Mikel Janin’s art on the issue, thankfully, remains a high point. As he has done since the series started, he works with a fine line, doing detailed figures and highly expressive faces, and he runs the gamut here from regular people to Frankenstein to armored cops to a variety of classic supernatural creatures, and he switches the contexts with ease. He opens strong, with an Eisneresque, full page establishing the scope of a giant tower while splitting that page into panels to overlay action occurring around that tower, and his storytelling and panel layout are clear and simple to follow… although that late panel of Deadman screaming at the heavens reminded me a little of Darth Vader shrieking, “Do not want!” But overall, this is a damn good-looking book, and I’m glad that Janin has been able to generally hang on the series through its creative changes.

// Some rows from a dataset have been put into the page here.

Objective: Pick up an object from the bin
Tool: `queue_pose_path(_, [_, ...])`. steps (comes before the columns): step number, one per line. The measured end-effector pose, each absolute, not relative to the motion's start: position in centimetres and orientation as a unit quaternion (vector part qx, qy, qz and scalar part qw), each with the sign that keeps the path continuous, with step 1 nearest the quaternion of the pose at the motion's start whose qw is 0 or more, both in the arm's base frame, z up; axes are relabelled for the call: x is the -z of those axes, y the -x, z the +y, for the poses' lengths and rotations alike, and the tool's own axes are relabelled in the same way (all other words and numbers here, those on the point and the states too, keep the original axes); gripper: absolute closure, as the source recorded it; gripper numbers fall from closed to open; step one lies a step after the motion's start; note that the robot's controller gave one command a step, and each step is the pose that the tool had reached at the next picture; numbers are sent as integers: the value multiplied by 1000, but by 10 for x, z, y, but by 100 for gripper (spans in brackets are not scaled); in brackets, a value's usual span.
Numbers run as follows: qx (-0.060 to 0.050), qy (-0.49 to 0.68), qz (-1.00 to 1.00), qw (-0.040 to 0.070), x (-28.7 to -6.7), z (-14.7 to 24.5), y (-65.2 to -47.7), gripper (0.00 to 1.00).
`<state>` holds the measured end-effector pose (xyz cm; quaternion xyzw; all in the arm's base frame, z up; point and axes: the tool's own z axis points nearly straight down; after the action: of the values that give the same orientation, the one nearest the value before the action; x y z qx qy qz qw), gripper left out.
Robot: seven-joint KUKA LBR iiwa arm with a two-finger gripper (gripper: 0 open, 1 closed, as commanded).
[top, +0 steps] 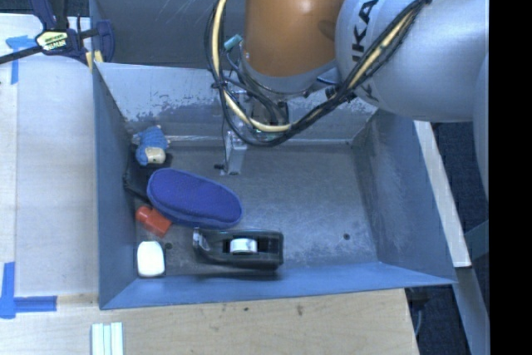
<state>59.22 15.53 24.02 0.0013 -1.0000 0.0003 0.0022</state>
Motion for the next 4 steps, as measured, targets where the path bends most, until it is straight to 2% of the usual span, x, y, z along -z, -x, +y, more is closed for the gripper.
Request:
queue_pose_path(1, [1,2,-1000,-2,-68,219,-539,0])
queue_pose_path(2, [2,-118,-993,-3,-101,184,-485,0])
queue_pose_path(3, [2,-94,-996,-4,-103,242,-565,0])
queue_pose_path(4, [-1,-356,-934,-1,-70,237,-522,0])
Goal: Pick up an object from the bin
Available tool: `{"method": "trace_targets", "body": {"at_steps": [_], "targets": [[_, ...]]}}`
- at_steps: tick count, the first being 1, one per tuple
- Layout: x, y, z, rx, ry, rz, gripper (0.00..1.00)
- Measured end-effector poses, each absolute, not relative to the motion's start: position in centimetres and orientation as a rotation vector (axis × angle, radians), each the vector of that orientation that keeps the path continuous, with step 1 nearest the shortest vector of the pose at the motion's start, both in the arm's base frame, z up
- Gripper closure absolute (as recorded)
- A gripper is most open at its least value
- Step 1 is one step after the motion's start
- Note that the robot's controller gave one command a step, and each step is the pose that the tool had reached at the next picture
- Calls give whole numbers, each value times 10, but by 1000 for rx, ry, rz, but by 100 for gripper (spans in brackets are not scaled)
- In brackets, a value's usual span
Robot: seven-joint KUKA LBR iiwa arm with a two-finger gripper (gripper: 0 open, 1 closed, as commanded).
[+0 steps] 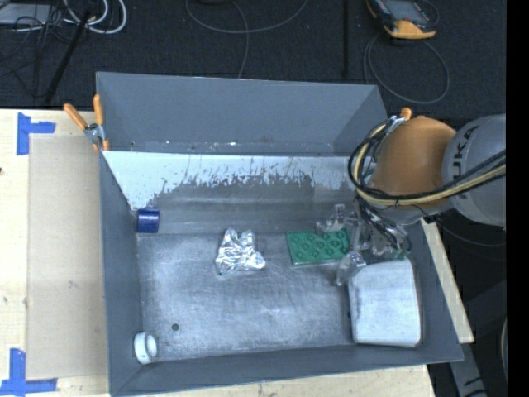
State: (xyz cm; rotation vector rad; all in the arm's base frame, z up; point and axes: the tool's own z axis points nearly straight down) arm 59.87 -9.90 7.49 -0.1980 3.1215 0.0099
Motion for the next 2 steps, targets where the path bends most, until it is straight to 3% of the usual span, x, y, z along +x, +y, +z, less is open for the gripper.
{"method": "trace_targets", "body": {"at_steps": [1, 2], "targets": [[602, -98, 79, -199, 3105, 2, 100], [608, -90, 212, -225, 3124, -2, 100]]}}
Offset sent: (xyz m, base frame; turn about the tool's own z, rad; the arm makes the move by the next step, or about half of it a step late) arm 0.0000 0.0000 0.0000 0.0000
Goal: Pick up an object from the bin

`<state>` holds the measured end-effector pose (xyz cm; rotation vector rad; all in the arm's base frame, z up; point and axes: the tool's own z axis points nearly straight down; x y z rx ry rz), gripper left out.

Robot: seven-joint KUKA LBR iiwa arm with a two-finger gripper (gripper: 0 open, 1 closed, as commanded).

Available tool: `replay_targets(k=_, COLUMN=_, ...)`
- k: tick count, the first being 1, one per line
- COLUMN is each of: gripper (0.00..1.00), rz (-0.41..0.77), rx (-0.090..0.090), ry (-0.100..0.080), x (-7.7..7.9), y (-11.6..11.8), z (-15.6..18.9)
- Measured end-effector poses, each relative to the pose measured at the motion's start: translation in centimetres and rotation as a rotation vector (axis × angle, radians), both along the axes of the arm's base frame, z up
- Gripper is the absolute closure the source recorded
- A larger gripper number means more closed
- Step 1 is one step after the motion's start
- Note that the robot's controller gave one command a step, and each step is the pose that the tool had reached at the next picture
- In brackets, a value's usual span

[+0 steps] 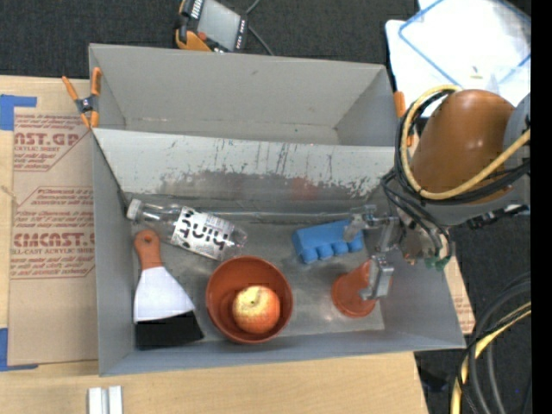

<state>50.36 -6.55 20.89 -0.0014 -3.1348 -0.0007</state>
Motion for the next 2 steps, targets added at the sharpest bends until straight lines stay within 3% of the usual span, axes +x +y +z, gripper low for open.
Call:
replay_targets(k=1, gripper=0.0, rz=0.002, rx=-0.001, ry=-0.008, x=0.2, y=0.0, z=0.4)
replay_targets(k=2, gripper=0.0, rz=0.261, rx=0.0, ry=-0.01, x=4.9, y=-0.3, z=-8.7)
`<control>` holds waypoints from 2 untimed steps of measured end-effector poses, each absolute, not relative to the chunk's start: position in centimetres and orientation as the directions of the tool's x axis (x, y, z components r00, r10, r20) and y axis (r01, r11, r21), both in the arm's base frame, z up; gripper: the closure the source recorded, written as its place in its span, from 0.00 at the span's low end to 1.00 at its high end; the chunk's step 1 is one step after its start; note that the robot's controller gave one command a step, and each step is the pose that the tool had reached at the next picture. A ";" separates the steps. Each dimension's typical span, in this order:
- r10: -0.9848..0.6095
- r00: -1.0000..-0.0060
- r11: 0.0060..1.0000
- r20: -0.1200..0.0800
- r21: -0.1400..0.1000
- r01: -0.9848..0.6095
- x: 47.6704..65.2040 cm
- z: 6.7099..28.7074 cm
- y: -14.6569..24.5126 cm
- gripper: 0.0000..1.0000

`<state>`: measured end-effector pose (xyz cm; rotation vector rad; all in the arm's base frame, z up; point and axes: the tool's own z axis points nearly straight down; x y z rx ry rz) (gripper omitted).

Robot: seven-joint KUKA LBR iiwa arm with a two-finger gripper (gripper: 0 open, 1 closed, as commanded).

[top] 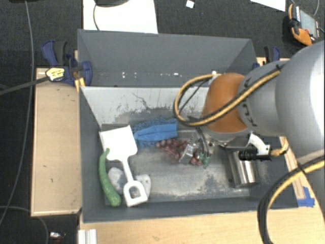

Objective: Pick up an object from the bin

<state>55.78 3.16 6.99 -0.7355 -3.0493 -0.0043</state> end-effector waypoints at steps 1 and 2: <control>0.454 -0.891 0.891 0.005 0.002 0.454 55.7 8.6 3.2 1.00; 0.453 -0.892 0.892 0.005 0.003 0.453 55.7 9.6 3.2 1.00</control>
Offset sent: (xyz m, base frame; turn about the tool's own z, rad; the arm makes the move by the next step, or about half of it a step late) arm -0.0010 0.0001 0.0289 -0.0012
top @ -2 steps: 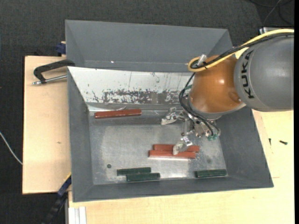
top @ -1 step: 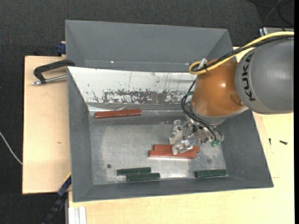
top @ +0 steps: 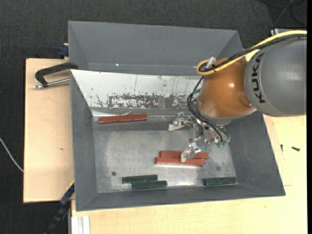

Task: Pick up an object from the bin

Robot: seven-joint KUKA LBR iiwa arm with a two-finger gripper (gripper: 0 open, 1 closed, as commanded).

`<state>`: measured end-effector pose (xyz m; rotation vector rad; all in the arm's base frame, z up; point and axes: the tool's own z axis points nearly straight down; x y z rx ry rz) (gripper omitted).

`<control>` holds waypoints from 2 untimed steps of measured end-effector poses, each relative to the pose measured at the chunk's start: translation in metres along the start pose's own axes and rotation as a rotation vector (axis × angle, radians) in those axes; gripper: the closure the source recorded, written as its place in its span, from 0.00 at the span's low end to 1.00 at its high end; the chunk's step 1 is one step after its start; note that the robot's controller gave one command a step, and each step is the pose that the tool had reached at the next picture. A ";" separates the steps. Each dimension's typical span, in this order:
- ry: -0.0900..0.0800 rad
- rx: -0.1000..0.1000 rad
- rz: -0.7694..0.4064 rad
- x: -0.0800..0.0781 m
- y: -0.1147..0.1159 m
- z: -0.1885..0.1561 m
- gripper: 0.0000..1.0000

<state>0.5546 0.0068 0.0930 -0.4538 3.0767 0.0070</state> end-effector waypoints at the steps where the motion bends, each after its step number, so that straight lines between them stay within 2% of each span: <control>1: 0.053 -0.005 -0.003 0.012 -0.001 0.004 1.00; 2: -0.003 0.001 0.000 0.000 -0.001 0.000 0.00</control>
Offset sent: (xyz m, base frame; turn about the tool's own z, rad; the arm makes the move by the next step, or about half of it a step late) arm 0.0000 0.0000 0.0000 0.0000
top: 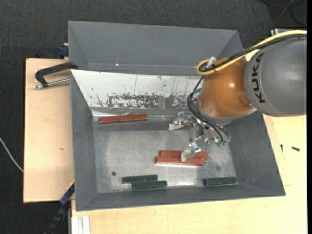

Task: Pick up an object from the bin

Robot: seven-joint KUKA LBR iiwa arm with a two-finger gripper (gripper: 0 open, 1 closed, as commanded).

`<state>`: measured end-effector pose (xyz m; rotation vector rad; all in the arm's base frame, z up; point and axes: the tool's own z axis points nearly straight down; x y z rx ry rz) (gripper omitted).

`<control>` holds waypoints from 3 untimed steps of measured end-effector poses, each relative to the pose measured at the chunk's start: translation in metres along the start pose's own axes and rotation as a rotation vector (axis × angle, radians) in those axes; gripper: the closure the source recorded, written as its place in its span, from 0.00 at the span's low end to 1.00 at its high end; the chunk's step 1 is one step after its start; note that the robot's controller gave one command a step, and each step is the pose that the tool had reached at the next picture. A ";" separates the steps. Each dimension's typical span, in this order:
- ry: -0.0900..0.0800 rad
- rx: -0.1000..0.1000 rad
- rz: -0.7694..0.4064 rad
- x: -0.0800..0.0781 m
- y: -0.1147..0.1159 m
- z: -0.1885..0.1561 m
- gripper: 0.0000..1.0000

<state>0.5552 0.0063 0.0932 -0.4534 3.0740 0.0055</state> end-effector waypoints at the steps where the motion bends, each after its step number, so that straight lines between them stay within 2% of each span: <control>1: 0.054 -0.005 -0.003 0.013 -0.001 0.004 1.00; 2: -0.001 0.001 0.000 0.000 0.000 0.000 0.00; 3: 0.055 -0.005 -0.002 0.013 -0.002 0.004 1.00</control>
Offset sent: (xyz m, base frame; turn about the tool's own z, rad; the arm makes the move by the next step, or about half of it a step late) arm 0.0000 0.0000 0.0000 0.0000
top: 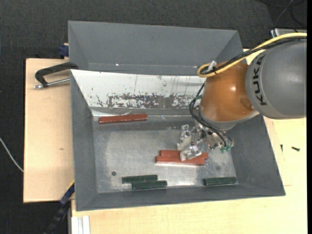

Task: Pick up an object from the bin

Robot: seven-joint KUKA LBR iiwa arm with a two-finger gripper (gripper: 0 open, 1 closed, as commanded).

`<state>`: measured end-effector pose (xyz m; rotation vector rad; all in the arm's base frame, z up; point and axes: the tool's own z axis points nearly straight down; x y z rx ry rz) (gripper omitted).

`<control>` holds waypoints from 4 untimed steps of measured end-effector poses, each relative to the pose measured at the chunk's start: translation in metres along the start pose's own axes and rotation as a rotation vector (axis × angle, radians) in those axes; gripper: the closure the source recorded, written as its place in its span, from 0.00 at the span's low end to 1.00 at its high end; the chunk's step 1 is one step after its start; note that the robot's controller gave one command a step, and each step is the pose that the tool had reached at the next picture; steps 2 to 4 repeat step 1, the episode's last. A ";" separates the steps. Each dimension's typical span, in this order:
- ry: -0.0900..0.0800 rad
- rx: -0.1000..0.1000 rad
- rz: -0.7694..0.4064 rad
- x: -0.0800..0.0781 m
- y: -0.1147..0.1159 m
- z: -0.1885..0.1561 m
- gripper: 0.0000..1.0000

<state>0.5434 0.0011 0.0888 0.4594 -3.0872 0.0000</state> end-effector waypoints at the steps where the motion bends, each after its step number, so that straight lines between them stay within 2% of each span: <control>1: -0.054 0.006 0.003 -0.012 0.001 -0.005 0.00; 4: -0.054 0.006 0.003 -0.012 0.001 -0.005 0.00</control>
Offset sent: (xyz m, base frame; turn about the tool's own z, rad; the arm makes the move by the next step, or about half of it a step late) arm 0.0000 0.0000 0.0000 0.0000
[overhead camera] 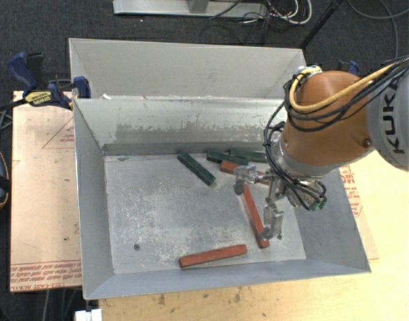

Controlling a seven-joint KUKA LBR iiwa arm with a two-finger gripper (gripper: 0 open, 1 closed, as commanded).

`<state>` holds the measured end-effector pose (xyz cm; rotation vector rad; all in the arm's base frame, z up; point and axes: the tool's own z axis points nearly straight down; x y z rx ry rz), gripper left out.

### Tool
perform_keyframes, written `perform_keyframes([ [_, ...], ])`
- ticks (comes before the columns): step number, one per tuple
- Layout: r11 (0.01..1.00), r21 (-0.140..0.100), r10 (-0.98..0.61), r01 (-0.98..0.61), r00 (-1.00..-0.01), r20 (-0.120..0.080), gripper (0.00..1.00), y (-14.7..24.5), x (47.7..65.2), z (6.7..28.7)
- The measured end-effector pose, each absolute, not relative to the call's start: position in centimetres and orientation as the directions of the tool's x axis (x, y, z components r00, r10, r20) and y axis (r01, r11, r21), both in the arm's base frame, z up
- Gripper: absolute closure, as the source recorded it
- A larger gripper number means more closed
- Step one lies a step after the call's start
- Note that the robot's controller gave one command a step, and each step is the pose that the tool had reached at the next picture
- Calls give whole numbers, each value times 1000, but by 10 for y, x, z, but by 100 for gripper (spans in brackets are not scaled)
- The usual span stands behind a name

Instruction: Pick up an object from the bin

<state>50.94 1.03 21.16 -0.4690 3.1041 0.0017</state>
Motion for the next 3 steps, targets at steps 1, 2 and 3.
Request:
perform_keyframes([
  [1, 942, -3, -334, -334, -942, -11, 0, 10, 507, 181],
  [2, 848, 2, -531, -531, -848, 0, 0, -9, 493, 139],
  [3, 921, 1, -391, -391, -921, -3, 100, 47, 486, 72],
])
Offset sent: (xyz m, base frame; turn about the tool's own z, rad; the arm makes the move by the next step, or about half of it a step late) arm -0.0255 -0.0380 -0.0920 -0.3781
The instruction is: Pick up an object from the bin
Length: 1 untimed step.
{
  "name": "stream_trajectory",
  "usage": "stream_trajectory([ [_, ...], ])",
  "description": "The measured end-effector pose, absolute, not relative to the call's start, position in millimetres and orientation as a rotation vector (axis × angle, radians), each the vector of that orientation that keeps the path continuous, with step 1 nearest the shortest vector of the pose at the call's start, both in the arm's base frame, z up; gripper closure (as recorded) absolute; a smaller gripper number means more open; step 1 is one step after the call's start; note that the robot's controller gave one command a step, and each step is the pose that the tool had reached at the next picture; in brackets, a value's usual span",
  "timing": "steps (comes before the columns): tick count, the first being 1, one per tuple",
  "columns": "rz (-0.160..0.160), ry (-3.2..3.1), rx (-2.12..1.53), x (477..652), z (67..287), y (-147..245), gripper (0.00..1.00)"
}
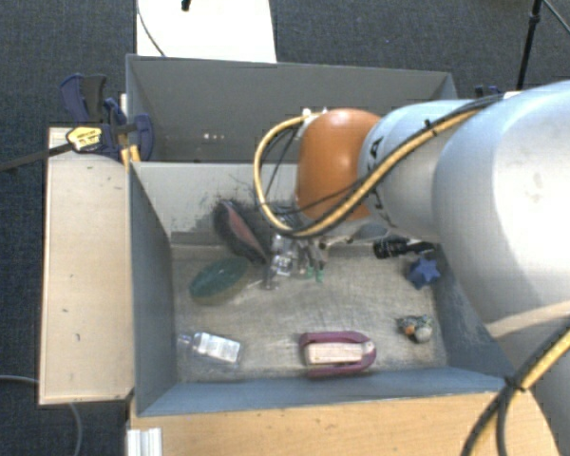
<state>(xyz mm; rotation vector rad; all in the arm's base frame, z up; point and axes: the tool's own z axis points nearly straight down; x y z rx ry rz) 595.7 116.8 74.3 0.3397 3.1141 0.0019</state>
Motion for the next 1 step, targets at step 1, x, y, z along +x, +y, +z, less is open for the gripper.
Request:
stream_trajectory([
  [1, 0.004, 3.123, 0.24, 589.2, 206.7, 133.7, 1.0],
])
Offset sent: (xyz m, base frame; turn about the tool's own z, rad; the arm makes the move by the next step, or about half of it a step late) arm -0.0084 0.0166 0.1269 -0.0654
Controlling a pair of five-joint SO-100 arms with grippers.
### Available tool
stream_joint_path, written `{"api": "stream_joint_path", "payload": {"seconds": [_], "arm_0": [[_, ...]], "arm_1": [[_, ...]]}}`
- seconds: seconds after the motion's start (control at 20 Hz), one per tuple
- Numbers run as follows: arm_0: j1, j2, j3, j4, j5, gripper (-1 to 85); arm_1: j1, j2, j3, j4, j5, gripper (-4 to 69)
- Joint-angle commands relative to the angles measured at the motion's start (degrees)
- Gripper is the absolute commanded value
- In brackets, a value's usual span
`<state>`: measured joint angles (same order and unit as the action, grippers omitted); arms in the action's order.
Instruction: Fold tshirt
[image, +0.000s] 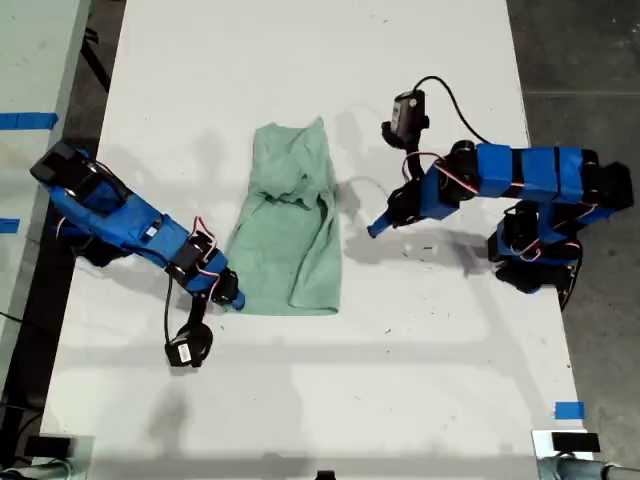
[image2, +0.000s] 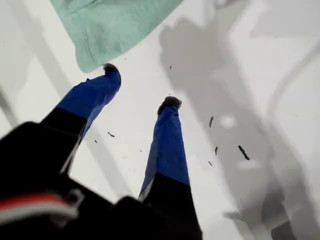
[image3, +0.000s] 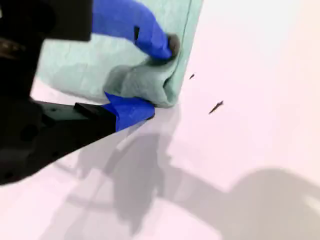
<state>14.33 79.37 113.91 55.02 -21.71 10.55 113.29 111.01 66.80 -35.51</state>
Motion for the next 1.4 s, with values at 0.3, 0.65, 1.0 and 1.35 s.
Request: {"api": "stream_joint_path", "payload": {"seconds": [0.3,0.65,1.0,1.35], "arm_0": [[-0.7,1.9,-2.8,3.1,-1.0,0.0],[-4.6,21.1,2.5,14.1,-3.9,0.0],[-12.0,13.2,-16.6,20.8,8.0,0.0],[-11.1,-16.0,-55.8,30.0,20.3,0.0]], "arm_1": [[-1.6,5.3,1.0,-2.3,1.3,19.8],[-2.9,6.2,2.4,-3.0,2.5,19.8],[-4.1,9.9,5.7,-4.4,4.4,19.5],[-5.4,11.7,6.9,-4.8,5.8,19.3]]}}
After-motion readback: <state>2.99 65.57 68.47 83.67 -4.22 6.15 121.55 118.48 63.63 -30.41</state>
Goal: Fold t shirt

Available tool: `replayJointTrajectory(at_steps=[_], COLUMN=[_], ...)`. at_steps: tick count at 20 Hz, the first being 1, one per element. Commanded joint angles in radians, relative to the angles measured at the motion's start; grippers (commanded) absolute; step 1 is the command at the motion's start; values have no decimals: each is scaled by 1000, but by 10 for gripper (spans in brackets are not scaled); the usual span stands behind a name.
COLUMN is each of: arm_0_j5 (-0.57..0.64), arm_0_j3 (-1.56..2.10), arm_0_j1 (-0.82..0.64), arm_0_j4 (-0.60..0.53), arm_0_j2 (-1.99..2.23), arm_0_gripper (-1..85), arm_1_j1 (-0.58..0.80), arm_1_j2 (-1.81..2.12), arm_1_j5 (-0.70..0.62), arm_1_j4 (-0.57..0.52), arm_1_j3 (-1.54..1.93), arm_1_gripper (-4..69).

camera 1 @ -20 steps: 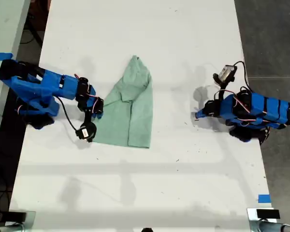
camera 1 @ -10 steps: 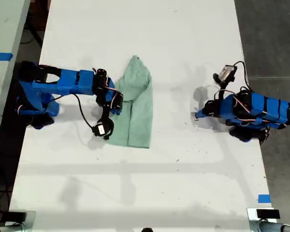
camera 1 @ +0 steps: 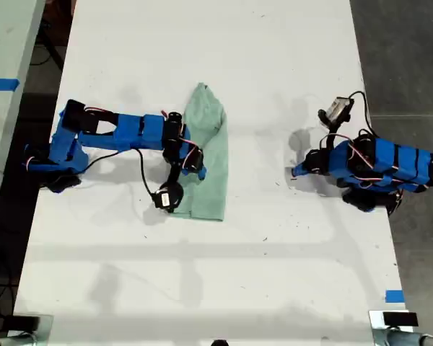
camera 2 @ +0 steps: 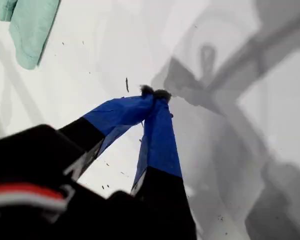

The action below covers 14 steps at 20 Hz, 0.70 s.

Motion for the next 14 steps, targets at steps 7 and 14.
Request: replayJointTrajectory(at_steps=[7,14], arm_0_j5=[8,0], arm_0_j3=[483,1511], arm_0_j1=[-61,-153], arm_0_j4=[-143,-554], arm_0_j2=[831,1629], arm_0_gripper=[-1,22], arm_1_j1=[6,6], arm_1_j2=[14,14], arm_1_j5=[5,25], arm_1_j4=[6,11], arm_1_j3=[35,35], arm_1_gripper=[-12,-12])
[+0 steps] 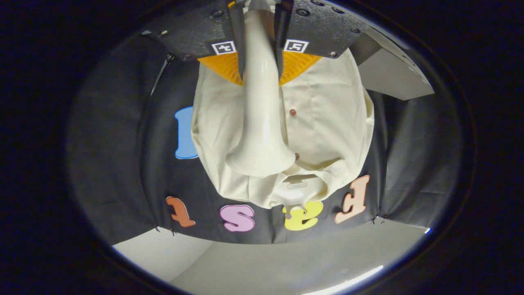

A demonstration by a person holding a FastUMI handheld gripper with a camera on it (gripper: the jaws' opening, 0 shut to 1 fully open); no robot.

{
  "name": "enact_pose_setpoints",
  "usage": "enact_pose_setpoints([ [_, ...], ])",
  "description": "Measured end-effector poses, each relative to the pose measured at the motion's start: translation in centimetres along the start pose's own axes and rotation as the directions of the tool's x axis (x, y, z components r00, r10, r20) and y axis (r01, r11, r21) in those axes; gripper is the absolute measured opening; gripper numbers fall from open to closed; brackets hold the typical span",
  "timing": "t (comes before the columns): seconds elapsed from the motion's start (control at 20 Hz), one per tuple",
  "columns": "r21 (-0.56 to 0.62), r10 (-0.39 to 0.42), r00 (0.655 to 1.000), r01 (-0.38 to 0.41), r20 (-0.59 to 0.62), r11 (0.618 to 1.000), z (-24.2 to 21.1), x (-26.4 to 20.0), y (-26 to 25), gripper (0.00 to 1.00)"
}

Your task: Iron the clothes twice with a garment steamer, once on the left side and once on the right side.

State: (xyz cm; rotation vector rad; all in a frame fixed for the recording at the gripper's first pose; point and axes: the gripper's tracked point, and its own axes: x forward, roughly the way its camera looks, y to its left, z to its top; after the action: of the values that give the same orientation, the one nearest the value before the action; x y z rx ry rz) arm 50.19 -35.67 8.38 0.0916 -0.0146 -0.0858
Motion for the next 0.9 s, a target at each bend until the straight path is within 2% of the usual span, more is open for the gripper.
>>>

Looking back at my review, it might seem like I didn’t like the issue, and that’s really not the (entire) case. Yeah, it’s all setup, and as the first part of a longer story, it suffers from having some strong and distracting parallels to Days of Future Past, and for good or ill, I don’t think I am ever going to be able to reconcile the DC Universe version of John Constantine with the Vertigo version. But as setup, it could be worse. The tease of the protagonists being unable to control their powers is intriguing enough to make me curious to see how they’re going to get out of it (although I’m hoping we get an explanation as to why some people are getting their shit reversed, while others seem to be amped up and as happy as pigs in shit). Justice League Dark #15 is a reasonable, but flawed start to a four part story… but if nothing else, it accomplishes one thing.
That thing being that it makes me pray that Guillermo del Toro has handed the screenwriter for his Dark Universe movie a fat stack of Vertigo issues of Hellblazer as part of his terms of employment.